Defeated, Jurnet attempted nothing more. Raising her arm to point again, the woman went on: ‘We had made love that day in that same room, on the bare boards. A splinter from the floor stuck in my shoulder blade, but he never knew, until we'd finished. Even then, he couldn't understand how I could be glad about the splinter, glad of the blood; that it was a sacrament, a symbolic act. He dragged the old mattress out of a corner, and said we should have used that. It was mouldy with damp, and mice had made a nest in it; and when he saw that, he suddenly began to cry. Real tears! That was when he told me that Carla was the only woman he had really loved. That stupid tart!' Miss Appleyard looked at Jurnet wide-eyed, inviting the detective to share her astonishment.

‘As always, after we had made love at the mill, Laz went for a swim, diving straight from one of the windows into the water above the dam. It was deeper in those days. With the sluice gate shut you could build up quite a head of water. The centre board rested on little projections at either side – that was when you wanted to let the water through. Otherwise, you could let it right down to the river bed. There was a kind of long-handled fork which you hooked into a slot at the top, and with that, you could raise it or lower it as much as you liked.' She leaned over the water, frowning. ‘I threw it in afterwards – the fork thing. If it hasn't disintegrated, it ought to be down there, somewhere.'

‘You didn't go swimming, too?'

‘Not that day. I didn't want to wash the blood away, not for a little.' A small smile of reminiscence played about her lips. ‘We used to open the sluice just before we were ready to go in – yank up the centre board as high as it would go, so that all the pent-up water could come plunging through, and we could plunge with it. Glorious! I remember, that afternoon, I stood on the catwalk naked, with the sun warm on my body. I couldn't believe that any woman could be more desirable than I was at that moment, even though I was no longer young.
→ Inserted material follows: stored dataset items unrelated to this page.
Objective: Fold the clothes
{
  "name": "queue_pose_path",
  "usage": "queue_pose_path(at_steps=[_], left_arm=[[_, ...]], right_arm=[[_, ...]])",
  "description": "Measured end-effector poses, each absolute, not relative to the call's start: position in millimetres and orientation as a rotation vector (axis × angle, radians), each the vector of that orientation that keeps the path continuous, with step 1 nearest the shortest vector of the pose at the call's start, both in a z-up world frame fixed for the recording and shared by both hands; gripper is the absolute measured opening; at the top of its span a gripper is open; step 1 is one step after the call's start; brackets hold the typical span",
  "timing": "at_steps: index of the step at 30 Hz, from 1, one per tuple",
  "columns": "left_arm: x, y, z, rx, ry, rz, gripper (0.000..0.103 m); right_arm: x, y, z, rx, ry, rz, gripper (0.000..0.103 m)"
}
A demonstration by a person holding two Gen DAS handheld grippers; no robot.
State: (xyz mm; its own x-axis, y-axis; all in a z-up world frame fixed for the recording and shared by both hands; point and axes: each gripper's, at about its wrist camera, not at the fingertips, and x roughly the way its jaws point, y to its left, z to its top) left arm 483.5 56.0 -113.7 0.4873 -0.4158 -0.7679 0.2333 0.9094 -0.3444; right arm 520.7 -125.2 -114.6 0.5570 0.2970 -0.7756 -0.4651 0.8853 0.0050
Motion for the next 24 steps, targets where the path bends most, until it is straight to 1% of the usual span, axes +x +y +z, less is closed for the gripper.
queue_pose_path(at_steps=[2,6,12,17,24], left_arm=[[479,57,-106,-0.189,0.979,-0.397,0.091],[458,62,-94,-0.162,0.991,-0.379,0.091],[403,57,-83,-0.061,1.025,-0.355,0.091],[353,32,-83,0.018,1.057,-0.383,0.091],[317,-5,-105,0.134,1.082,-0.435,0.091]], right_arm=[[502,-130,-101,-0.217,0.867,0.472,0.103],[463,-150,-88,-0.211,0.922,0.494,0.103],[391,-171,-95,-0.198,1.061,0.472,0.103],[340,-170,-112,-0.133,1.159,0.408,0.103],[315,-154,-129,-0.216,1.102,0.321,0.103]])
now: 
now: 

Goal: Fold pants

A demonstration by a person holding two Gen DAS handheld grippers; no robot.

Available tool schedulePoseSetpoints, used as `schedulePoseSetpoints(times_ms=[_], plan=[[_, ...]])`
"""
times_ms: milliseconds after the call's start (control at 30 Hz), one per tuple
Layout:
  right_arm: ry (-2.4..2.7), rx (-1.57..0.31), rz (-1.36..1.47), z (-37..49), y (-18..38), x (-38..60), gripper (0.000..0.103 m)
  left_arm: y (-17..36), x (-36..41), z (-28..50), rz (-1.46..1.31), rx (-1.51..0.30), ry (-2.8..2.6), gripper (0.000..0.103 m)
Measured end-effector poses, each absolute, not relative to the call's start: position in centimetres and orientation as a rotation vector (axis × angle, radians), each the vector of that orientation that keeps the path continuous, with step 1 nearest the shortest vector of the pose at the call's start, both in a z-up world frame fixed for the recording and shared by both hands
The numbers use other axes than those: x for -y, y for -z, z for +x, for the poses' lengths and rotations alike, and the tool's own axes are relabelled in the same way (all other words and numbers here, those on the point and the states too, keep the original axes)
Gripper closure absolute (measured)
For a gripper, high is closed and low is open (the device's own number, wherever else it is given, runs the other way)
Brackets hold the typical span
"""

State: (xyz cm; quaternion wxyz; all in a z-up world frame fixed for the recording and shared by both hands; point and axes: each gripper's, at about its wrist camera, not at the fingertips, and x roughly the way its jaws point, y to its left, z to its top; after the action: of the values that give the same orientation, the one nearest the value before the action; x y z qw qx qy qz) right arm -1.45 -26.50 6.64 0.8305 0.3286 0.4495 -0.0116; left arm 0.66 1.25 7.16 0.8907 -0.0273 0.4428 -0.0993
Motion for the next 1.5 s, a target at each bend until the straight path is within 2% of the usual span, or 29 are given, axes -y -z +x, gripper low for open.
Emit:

And then I took the fork and raised the centre board. Only, instead of propping it in the notches, as usual, I held it well above the water, balanced on the fork, and waited for Laz to come through. I had to get the timing exactly right or I might have maimed him instead of killing him, and I needed to have him dead.'

Jurnet said, between gritted teeth: ‘You damn near took his head off.'

‘It seemed a good way for an Appleyard to die.'

After a moment Jurnet demanded: ‘You're sure this isn't some fantasy you've dreamed up over the years?'

Elena Appleyard looked at him calmly.

‘A fantasy's a device for accommodating truths we're otherwise afraid to acknowledge. I'm proud to acknowledge what I've done. I'm glad to have had the opportunity to talk about it.'

Jurnet took a deep breath and moved a little away. He could not bear to stay near her.

‘Well,' he said at last, ‘I reckon you aren't the first, nor won't be the last, murderer to get away with it. Nor yet the first nor last who, once it was done, would've given anything in the world to undo it.'

For a moment longer she looked at him, her face contorted. Then, she put up her hands to cover it: veined, elderly hands covering the face of a moaning old woman. He left her there to do what she would, made his way back to the front of the house, got into his car, and drove home.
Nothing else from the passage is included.